Пока, впрочем, были только разговоры. Один такой разговор состоялся у него с Балакиревым. Главный инженер пригласил Гусева посоветоваться по поводу приобретения нового анализатора, вопрос был решен за пять минут, после чего Балакирев сказал:
— Есть указание организовать на заводе сквозную бригаду. Для начала хотя бы одну. Суть ее вам ясна?
— Конечно.
— Должно быть, не до конца, — вмешался в разговор присутствовавший при этом Калашников, инженер по соревнованию, главный поборник прогрессивных методов организации труда. — Суть ее в том, что люди объединяются в бригаду не по профессиональному признаку, а по степени причастности к изготовлению определенной продукции. Социалистическое соревнование, таким образом, приобретает новый, принципиально новый стимул, и не использовать его в полном объеме было бы близорукостью… Непростительной близорукостью, — значительно добавил он.
— Да знаю я, — перебил его Гусев. — Что ты мне тут ликбез устраиваешь. Что от меня требуется?
— От вас требуется принципиальное согласие, — сказал Балакирев.
— Почему от меня?
— Потому что вы пользуетесь авторитетом. Ваше слово, ваша поддержка могут быть весомыми.
— Что-то не замечал…
— Да будет вам! Догадываюсь, это камешек в мой огород. Давайте сейчас без взаимных обид, я обещаю, что со временем мы вернемся к некоторым вашим идеям, я ознакомился.
— Сейчас не об этом, — снова овладел разговором Калашников. — Подумай: разве работа на конечный результат — не первоочередная задача нашего коллектива?
— Я регулярно читаю газеты, Дмитрий Николаевич, — игнорируя Калашникова, обратился Гусев к Балакиреву, — но сейчас я просто не готов к такому разговору. Надо подумать.
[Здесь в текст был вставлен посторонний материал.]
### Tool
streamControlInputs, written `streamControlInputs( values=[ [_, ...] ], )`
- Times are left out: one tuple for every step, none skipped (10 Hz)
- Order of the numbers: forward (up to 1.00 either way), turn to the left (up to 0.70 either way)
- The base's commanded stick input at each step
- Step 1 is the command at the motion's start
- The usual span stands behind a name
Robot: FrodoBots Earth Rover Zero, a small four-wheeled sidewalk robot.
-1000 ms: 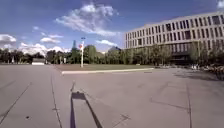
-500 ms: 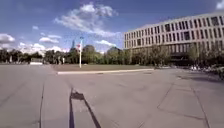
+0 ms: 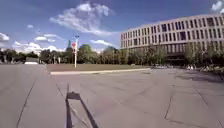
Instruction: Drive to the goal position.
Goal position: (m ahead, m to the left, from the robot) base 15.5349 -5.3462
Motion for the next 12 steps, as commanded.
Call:
streamControlInputs(
  values=[
    [0.7, -0.14],
    [0.7, -0.14],
    [0.7, -0.14],
    [0.7, -0.14],
    [0.7, -0.14],
    [0.7, -0.14],
    [0.7, -0.14],
    [0.7, -0.14],
    [0.7, -0.14],
    [0.7, -0.14],
    [0.7, -0.14],
    [0.7, -0.14]
  ],
)
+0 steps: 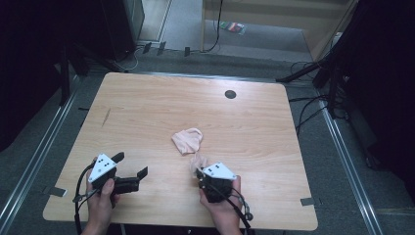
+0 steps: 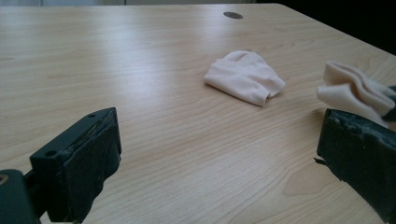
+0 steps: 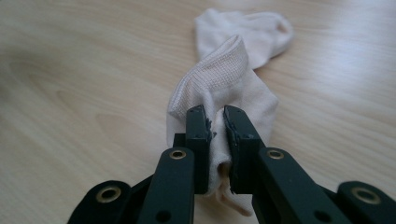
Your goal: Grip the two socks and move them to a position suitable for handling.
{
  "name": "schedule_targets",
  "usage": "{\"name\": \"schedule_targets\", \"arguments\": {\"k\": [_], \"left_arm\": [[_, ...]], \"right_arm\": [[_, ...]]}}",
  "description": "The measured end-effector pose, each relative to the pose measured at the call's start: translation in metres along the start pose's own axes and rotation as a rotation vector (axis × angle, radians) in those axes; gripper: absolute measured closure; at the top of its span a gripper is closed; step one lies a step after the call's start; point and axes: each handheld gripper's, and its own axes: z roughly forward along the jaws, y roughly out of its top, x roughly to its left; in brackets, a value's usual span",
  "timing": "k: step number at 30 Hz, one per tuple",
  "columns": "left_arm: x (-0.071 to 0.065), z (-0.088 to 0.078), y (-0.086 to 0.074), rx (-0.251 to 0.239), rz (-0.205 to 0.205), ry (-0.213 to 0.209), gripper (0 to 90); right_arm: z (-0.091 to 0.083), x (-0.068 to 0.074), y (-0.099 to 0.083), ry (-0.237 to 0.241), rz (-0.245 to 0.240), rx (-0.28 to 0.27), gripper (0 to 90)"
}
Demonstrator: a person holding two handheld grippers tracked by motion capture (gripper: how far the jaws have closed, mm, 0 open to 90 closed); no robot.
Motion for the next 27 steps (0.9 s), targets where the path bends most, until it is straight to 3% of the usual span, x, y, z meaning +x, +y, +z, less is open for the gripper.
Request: {"name": "schedule_targets", "arguments": {"k": [1, 2, 5, 8, 11, 14, 19, 20, 22, 24, 25, 26, 27], "left_arm": [[0.0, 0.0, 0.0, 0.0, 0.0, 0.0, 0.0], [0.0, 0.001, -0.001, 0.003, -0.003, -0.001, 0.0], [0.0, 0.004, -0.002, 0.015, -0.005, -0.004, 0.0], [0.002, 0.006, -0.004, 0.024, -0.013, -0.003, 0.0], [0.004, 0.005, -0.004, 0.025, -0.015, 0.0, 0.0], [0.006, 0.005, -0.005, 0.029, -0.022, 0.007, 0.0], [0.004, 0.008, -0.005, 0.044, -0.024, 0.014, 0.0], [0.003, 0.009, -0.005, 0.045, -0.019, 0.009, 0.0], [0.0, 0.01, -0.006, 0.051, -0.004, 0.007, 0.0], [-0.001, 0.012, -0.006, 0.054, -0.004, -0.003, 0.0], [-0.001, 0.012, -0.006, 0.054, -0.004, -0.003, 0.0], [-0.002, 0.012, -0.006, 0.06, 0.0, -0.008, 0.0], [-0.002, 0.012, -0.006, 0.06, 0.0, -0.008, 0.0]], "right_arm": [[0.0, 0.0, 0.0, 0.0, 0.0, 0.0, 81.9], [0.007, 0.012, -0.003, 0.02, -0.013, 0.013, 81.8], [0.015, 0.019, -0.007, 0.028, -0.026, 0.032, 80.8], [0.027, 0.022, -0.012, 0.076, -0.003, 0.052, 54.9], [0.025, 0.022, -0.011, 0.09, 0.009, 0.039, 50.0], [0.018, 0.024, -0.01, 0.095, 0.001, 0.012, 57.8], [0.024, 0.043, -0.013, 0.154, -0.07, 0.015, 63.8], [0.029, 0.048, -0.014, 0.126, -0.09, 0.018, 66.1], [0.035, 0.049, -0.014, 0.103, -0.086, 0.032, 67.3], [0.04, 0.049, -0.016, 0.069, -0.097, 0.04, 77.2], [0.04, 0.049, -0.016, 0.069, -0.097, 0.04, 77.2], [0.04, 0.048, -0.017, 0.06, -0.1, 0.041, 86.6], [0.04, 0.048, -0.017, 0.06, -0.1, 0.041, 86.6]]}}
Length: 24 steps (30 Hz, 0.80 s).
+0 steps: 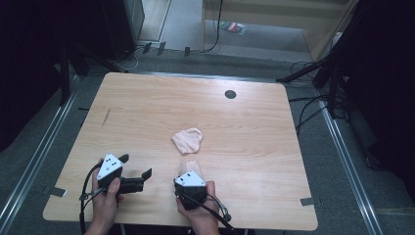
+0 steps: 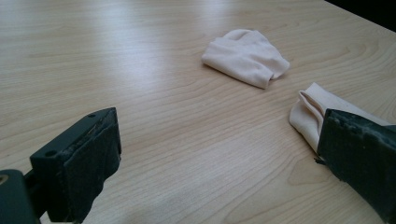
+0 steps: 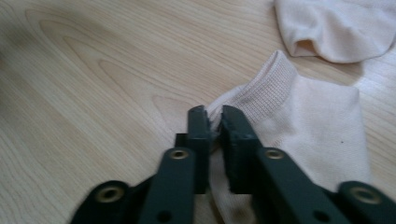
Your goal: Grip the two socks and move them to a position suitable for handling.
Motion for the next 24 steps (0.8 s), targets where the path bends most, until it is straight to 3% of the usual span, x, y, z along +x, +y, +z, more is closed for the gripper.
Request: {"name": "schedule_targets", "arguments": {"k": [4, 5, 9, 11, 13, 15, 16, 17, 18, 21, 22, 23, 24], "left_arm": [[-0.002, 0.002, 0.0, 0.004, 0.005, -0.032, 0.0], [-0.006, 0.004, 0.0, 0.011, 0.009, -0.039, 0.0], [-0.013, 0.008, 0.003, 0.021, -0.002, -0.066, 0.0], [-0.026, 0.015, 0.006, 0.046, 0.021, -0.095, 0.1], [-0.033, 0.02, 0.007, 0.064, 0.033, -0.097, 1.8], [-0.044, 0.029, 0.006, 0.089, 0.048, -0.11, 15.1], [-0.048, 0.032, 0.006, 0.101, 0.059, -0.117, 15.6], [-0.06, 0.041, 0.005, 0.14, 0.076, -0.115, 24.4], [-0.06, 0.041, 0.005, 0.14, 0.076, -0.115, 29.5], [-0.07, 0.054, 0.004, 0.2, 0.072, -0.134, 42.6], [-0.072, 0.058, 0.004, 0.215, 0.068, -0.134, 42.6], [-0.074, 0.065, 0.005, 0.249, 0.062, -0.13, 49.6], [-0.074, 0.065, 0.005, 0.249, 0.062, -0.13, 52.4]], "right_arm": [[-0.007, -0.005, 0.003, 0.02, 0.021, -0.027, 89.1], [-0.012, -0.01, 0.006, 0.039, 0.057, -0.043, 89.2], [-0.024, -0.02, 0.01, 0.068, 0.099, -0.072, 89.2], [-0.036, -0.032, 0.014, 0.111, 0.18, -0.099, 89.2], [-0.039, -0.036, 0.015, 0.118, 0.196, -0.114, 89.2], [-0.047, -0.045, 0.015, 0.118, 0.229, -0.133, 89.2], [-0.049, -0.049, 0.015, 0.116, 0.244, -0.139, 89.2], [-0.053, -0.055, 0.013, 0.112, 0.262, -0.149, 89.2], [-0.053, -0.055, 0.013, 0.112, 0.262, -0.149, 89.2], [-0.057, -0.064, 0.009, 0.108, 0.285, -0.161, 89.2], [-0.057, -0.064, 0.009, 0.108, 0.285, -0.161, 89.2], [-0.06, -0.069, 0.008, 0.1, 0.3, -0.166, 89.2], [-0.06, -0.069, 0.008, 0.1, 0.3, -0.166, 89.2]]}}
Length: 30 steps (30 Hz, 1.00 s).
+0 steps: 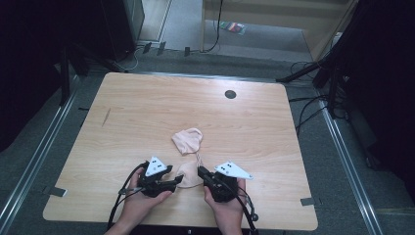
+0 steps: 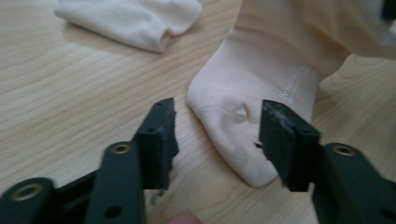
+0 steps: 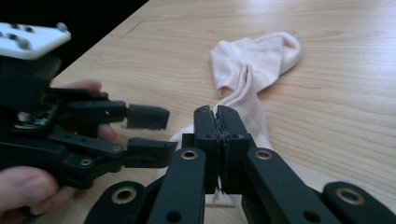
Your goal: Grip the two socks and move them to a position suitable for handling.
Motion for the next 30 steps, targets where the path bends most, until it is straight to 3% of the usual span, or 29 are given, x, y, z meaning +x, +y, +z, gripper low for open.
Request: {"name": "schedule_targets", "arguments": {"k": [2, 4, 8, 13, 15, 18, 20, 22, 23, 24, 25, 30], "left_arm": [[-0.001, 0.004, 0.0, 0.012, 0.007, 0.0, 56.7], [-0.001, 0.006, 0.0, 0.022, 0.013, 0.006, 70.1], [0.006, 0.001, 0.001, 0.025, -0.003, -0.062, 87.3], [0.02, -0.015, -0.001, 0.019, 0.026, -0.071, 89.5], [0.037, -0.031, -0.007, 0.029, 0.015, -0.073, 89.9], [0.048, -0.043, -0.011, 0.029, 0.003, -0.078, 90.0], [0.055, -0.053, -0.013, 0.03, 0.016, -0.052, 90.0], [0.057, -0.056, -0.016, 0.033, 0.017, -0.05, 90.0], [0.055, -0.054, -0.019, 0.041, 0.023, -0.101, 90.0], [0.055, -0.054, -0.019, 0.041, 0.023, -0.101, 90.0], [0.048, -0.052, -0.021, 0.043, 0.072, -0.107, 90.0], [0.041, -0.049, -0.022, 0.045, 0.079, -0.121, 89.7]], "right_arm": [[-0.002, -0.004, 0.001, -0.002, 0.01, -0.009, 89.2], [-0.005, -0.009, 0.002, -0.015, 0.021, -0.018, 89.2], [-0.011, -0.023, 0.002, -0.043, 0.058, -0.027, 89.3], [-0.019, -0.039, -0.003, -0.093, 0.065, -0.011, 89.8], [-0.024, -0.049, -0.006, -0.113, 0.096, 0.013, 90.0], [-0.025, -0.054, -0.007, -0.094, 0.124, 0.027, 90.0], [-0.022, -0.054, -0.008, -0.089, 0.118, 0.059, 90.0], [-0.017, -0.05, -0.011, -0.097, 0.099, 0.091, 90.0], [-0.013, -0.048, -0.014, -0.095, 0.104, 0.113, 90.0], [-0.013, -0.048, -0.014, -0.095, 0.104, 0.113, 90.0], [-0.008, -0.045, -0.017, -0.084, 0.088, 0.125, 90.0], [-0.006, -0.045, -0.017, -0.069, 0.079, 0.137, 90.0]]}}
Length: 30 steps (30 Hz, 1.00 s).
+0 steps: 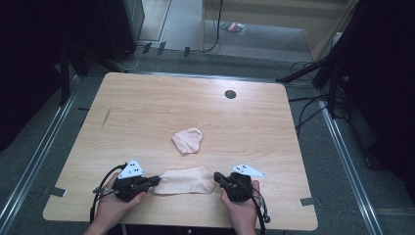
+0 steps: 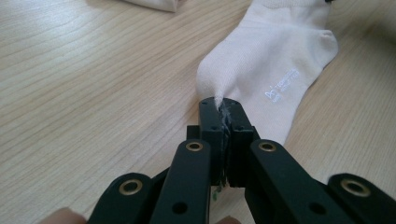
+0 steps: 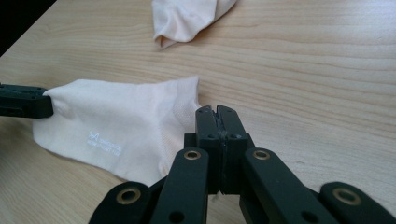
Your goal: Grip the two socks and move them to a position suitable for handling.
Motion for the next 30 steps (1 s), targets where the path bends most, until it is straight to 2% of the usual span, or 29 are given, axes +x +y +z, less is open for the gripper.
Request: {"name": "schedule_targets", "arguments": {"k": [5, 8, 10, 11, 12, 13, 14, 15, 16, 17, 18, 19, 22, 23, 24, 25, 27, 28, 29, 30], "left_arm": [[0.004, 0.004, -0.004, -0.002, -0.03, 0.022, 88.7], [0.004, 0.003, -0.005, -0.008, -0.03, 0.02, 86.6], [0.004, 0.003, -0.004, -0.027, -0.036, 0.03, 73.4], [0.005, 0.002, -0.004, -0.055, -0.049, 0.038, 67.9], [0.005, 0.002, -0.004, -0.055, -0.049, 0.038, 60.2], [0.005, 0.0, -0.003, -0.071, -0.058, 0.05, 60.2], [0.005, -0.001, -0.002, -0.08, -0.066, 0.058, 53.9], [0.006, -0.003, -0.001, -0.094, -0.075, 0.069, 47.6], [0.006, -0.004, 0.0, -0.115, -0.083, 0.081, 41.5], [0.008, -0.007, 0.001, -0.14, -0.09, 0.107, 28.4], [0.008, -0.007, 0.001, -0.14, -0.09, 0.107, 22.9], [0.01, -0.008, 0.001, -0.16, -0.096, 0.119, 22.9], [0.019, -0.011, 0.002, -0.192, -0.112, 0.142, 9.7], [0.027, -0.012, 0.002, -0.206, -0.133, 0.167, 0.0], [0.027, -0.012, 0.002, -0.206, -0.133, 0.167, 0.0], [0.037, -0.012, 0.003, -0.228, -0.173, 0.208, 0.0], [0.047, -0.013, 0.003, -0.251, -0.192, 0.243, 0.0], [0.047, -0.013, 0.003, -0.251, -0.192, 0.243, 0.0], [0.056, -0.013, 0.002, -0.251, -0.214, 0.266, 0.0], [0.059, -0.013, 0.001, -0.245, -0.221, 0.279, 0.0]], "right_arm": [[0.008, -0.004, -0.005, -0.006, 0.014, 0.035, 90.0], [0.009, -0.003, -0.006, -0.011, 0.0, 0.033, 90.0], [0.01, -0.002, -0.006, -0.016, -0.004, 0.031, 90.0], [0.01, -0.003, -0.006, -0.024, -0.018, 0.025, 86.6], [0.01, -0.003, -0.006, -0.024, -0.018, 0.025, 86.6], [0.009, -0.003, -0.006, -0.028, -0.021, 0.013, 78.7], [0.008, -0.003, -0.005, -0.042, -0.017, -0.013, 68.8], [0.007, -0.003, -0.003, -0.05, -0.011, -0.025, 62.5], [0.006, -0.003, -0.001, -0.044, -0.001, -0.04, 60.4], [0.004, -0.003, 0.002, -0.044, -0.014, -0.067, 57.1], [0.004, -0.003, 0.002, -0.044, -0.014, -0.067, 57.1], [0.003, -0.003, 0.003, -0.047, -0.026, -0.075, 56.8], [0.003, -0.001, 0.01, -0.069, -0.059, -0.095, 56.3], [0.003, -0.001, 0.015, -0.069, -0.07, -0.107, 56.2], [0.003, -0.001, 0.015, -0.069, -0.07, -0.107, 56.2], [0.004, 0.0, 0.022, -0.079, -0.079, -0.123, 56.4], [0.005, 0.0, 0.029, -0.074, -0.091, -0.13, 56.7], [0.005, 0.0, 0.029, -0.074, -0.091, -0.13, 56.7], [0.007, 0.002, 0.037, -0.069, -0.098, -0.131, 58.0], [0.009, 0.002, 0.041, -0.068, -0.103, -0.126, 59.0]]}}
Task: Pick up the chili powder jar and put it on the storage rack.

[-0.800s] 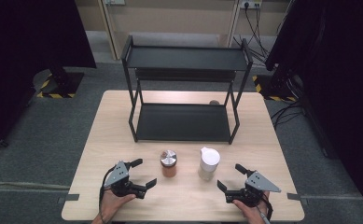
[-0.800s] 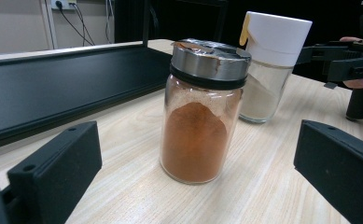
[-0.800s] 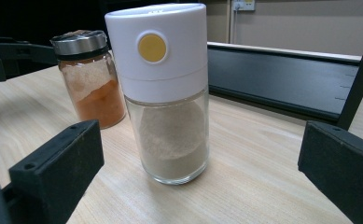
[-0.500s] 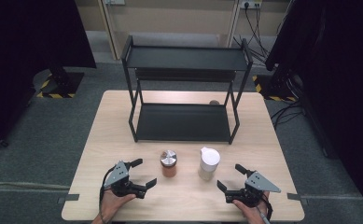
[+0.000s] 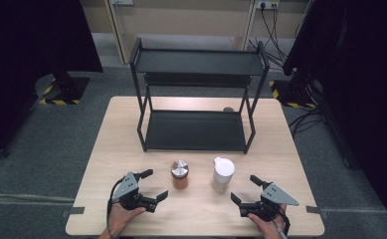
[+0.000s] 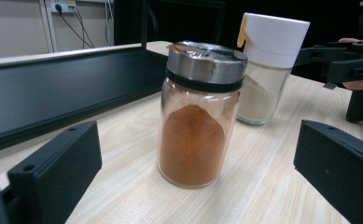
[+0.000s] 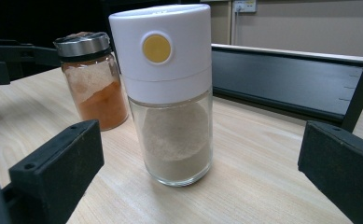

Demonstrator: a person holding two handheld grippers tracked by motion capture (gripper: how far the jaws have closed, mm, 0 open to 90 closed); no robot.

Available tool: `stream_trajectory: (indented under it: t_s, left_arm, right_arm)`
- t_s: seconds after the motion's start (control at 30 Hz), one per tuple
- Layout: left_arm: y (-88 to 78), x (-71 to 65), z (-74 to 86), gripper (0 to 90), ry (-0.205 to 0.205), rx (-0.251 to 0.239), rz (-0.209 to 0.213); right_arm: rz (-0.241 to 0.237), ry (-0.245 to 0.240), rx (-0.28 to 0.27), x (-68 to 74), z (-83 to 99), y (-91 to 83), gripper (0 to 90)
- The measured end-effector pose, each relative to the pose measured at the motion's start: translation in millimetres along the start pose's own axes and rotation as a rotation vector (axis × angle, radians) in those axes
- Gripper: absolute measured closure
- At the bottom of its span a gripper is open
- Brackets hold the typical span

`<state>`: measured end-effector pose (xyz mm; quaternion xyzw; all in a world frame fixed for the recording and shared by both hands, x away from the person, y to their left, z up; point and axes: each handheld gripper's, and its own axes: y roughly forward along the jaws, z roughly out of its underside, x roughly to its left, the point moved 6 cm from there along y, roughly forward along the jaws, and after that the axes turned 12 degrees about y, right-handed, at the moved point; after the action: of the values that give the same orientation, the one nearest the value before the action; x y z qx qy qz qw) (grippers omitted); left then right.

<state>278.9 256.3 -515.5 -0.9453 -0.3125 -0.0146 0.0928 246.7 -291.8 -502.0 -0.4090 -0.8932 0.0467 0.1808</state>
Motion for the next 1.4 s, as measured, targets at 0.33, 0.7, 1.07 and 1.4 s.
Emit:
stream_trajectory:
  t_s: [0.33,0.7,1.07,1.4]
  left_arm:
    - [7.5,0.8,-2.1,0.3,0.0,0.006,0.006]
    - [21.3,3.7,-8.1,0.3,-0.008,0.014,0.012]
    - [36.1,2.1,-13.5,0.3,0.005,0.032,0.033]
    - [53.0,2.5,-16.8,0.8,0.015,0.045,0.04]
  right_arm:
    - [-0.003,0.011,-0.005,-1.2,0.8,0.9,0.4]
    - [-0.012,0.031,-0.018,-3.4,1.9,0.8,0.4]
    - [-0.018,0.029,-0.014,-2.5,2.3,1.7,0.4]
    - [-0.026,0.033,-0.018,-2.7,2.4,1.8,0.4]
— Вполне резонно, — кивнул Балакирев.
— На заводе топливной аппаратуры уже работает сквозная бригада, — не унимался Калашников. — На авторемонтном тоже на днях организуют.
«Ах ты зараза, — подумал Гусев. — Ах ты застрельщик всего передового… Без штанов кольца не покупают, тут бы впору сперва дыры заштопать, не сверкать голым задом».
— Боишься опоздать? — обернулся к нему Гусев. — Не бойся. Цигельман всех вас давно уже опередил. Не знаешь, кто такой Цигельман? Лучший портной города, у него все начальство шьет. Он вот уже тридцать лет работает по сквозному методу. Сам он кроит, жена шьет, сноха петли обметывает. Невестка гладит. Комплексная бригада. За тридцать лет — ни одной рекламации. Может, мы его на консультацию пригласим?
Калашников открыл рот, чтобы одернуть Гусева — вечно тот поперек со своими прибаутками, но зазвонил телефон. Балакирев поговорил немного, потом протянул трубку Гусеву.
— Горанин вами интересуется.
Блок прошел испытания на стенде, и Горанин пыхтел в трубку от удовольствия, удивления и просто потому, что был человеком темпераментным.
— Видите? — сказал Балакирев. — Осчастливили целый коллектив. А все прибедняетесь.
— Вот уж кто не прибедняется, — сумел вставить Калашников. — Скорее наоборот…
В кабинет вошел Павел Петрович Пряхин, высокий седой старик с выправкой кавалергарда: Гусев, по крайней мере, если что и слышал об этом легендарном племени, так это то, что все они были стройными и галантными.
В руках он держал бутылку кефира и батон.
— Я у тебя закушу, Дмитрий Николаевич? — сказал он, присаживаясь к столу. — Обеденный перерыв, а у меня в отделе почему-то выпускают стенгазету, все столы заняты. В буфете питаться не умею, так что извини.